Nikon to Canon adapters?
So I'm hoping to buy a samyang 85mm f/1.4 very soon, I have a Canon 60D and as far as I understand there isn't a samyang 85mm with a Canon mount which has focus conformation(is that the term?) but the Nikon mount does. So I seem to have two chooses either buy the Canon lens with purely manual or buy the Nikon lens and also buy an adapter to fit it on my Canon.
So I'm looking for advice, will the Nikon mount lens work just as well on the Canon and is there a particular type of adapter that I should buy?
All help/advice would be greatly appreciated.
Thanks a lot.
Added (1). To clear some things up, I know I can easily buy a canon mounted lens, the only reason I was considering buying a Nikon mount is because it has a focus conformation feature which the Canon does not, I understand this is not auto focus, and because it is a manual lens this feature could be useful in certain situations.
Also AVBoater I realise Samyang aren't the benchmark of the lens world, but for £200 the samyang 85mm f/1.4 is a great lens.
It should be available in both mounts - any loss of function is due to the lack of electronic circuits in the lens.
I have a 400mm preset that gives aperture priority and manual on a Canon with stopped-down metering - it won't meter at all on a modern Nikon.
Forget adapters and buy the version that fits - you're stuck with MF either way, and the lack of focus confirmation is due to a mechanical contact your camera doesn't have.
If you put the Nikon lens on the Canon - with an adapter, it will be manual focus and manual exposure. And you will not likely get the lens to focus to infinity. So you will have a macro lens of sorts.
You will be taking a mediocre lens and making it more mediocre.
The Samyang lenses are not that high on the food chain anyway, so just buy a better lens if you can't find one in a Canon mount.
There are adapters, but likely the focus confirmation wouldn't work then anymore either. It's an electronic feature, and these features usually are lost when using an adapter between brands.

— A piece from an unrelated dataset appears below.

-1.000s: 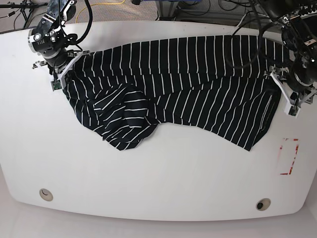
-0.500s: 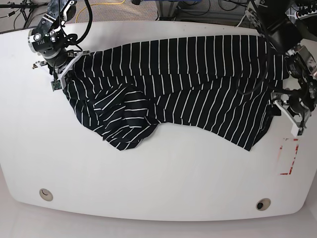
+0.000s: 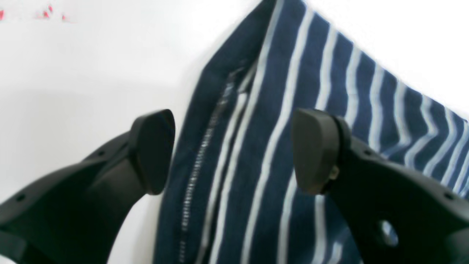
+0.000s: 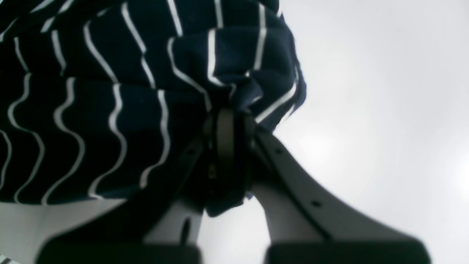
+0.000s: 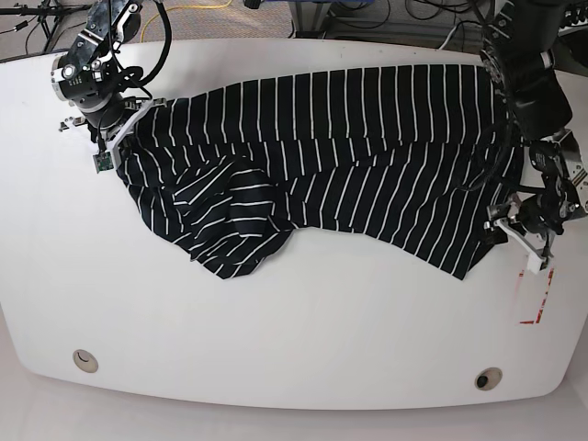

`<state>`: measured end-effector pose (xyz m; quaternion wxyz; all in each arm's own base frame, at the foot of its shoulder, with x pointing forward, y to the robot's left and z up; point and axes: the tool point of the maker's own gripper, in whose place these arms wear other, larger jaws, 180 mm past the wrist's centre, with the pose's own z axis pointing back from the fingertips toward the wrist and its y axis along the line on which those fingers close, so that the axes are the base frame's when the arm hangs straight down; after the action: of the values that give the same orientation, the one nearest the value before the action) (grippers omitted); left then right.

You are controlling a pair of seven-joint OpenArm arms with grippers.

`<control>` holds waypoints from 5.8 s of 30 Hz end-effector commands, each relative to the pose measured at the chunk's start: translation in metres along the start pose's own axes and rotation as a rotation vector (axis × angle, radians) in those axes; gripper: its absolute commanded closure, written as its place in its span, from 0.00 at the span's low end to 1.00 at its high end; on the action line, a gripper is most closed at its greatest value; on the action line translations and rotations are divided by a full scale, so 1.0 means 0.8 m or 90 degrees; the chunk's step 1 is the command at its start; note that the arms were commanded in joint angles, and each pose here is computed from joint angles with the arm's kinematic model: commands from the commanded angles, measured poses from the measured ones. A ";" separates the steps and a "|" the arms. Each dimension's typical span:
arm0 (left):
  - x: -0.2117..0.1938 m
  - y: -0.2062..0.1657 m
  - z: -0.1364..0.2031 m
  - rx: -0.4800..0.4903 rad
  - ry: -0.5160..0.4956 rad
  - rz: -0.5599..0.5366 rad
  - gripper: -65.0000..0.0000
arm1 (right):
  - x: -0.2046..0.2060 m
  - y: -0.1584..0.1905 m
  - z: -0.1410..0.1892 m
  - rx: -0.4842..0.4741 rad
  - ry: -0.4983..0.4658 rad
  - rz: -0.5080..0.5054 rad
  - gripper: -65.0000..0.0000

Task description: Fold the T-shirt properly

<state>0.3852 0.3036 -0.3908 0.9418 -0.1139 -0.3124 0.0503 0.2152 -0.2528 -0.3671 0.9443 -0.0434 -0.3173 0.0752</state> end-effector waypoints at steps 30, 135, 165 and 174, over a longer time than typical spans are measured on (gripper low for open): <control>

Also, if the Nikon version mounted on Canon with an adapter would offer focus confirmation, then why wouldn't Samyang build this right into the Canon version? It seems that Samyang didn't figure out how to make this work for Canon; the Nikon version of this feature likely works different and can't be used on Canon either way.
Also, by using an adapter you likely lose stops worth of light, rendering some of the very point of that lens moot.
If you mean a distance scale, once upon a time when they made lenses on which those were accurate, it was a great feature to have. I would not count on the Samyang's to be accurate.
Get a Canon 85mm f1.8. Whatever advantage you imagine you would get with an f1.4 will be lost when the quality at f1.4 is deficient, and the super shallow depth of field misses its target with your manual focusing. The days when manual focusing was super accurate ended when microprisms and split rings disappeared from focusing screens.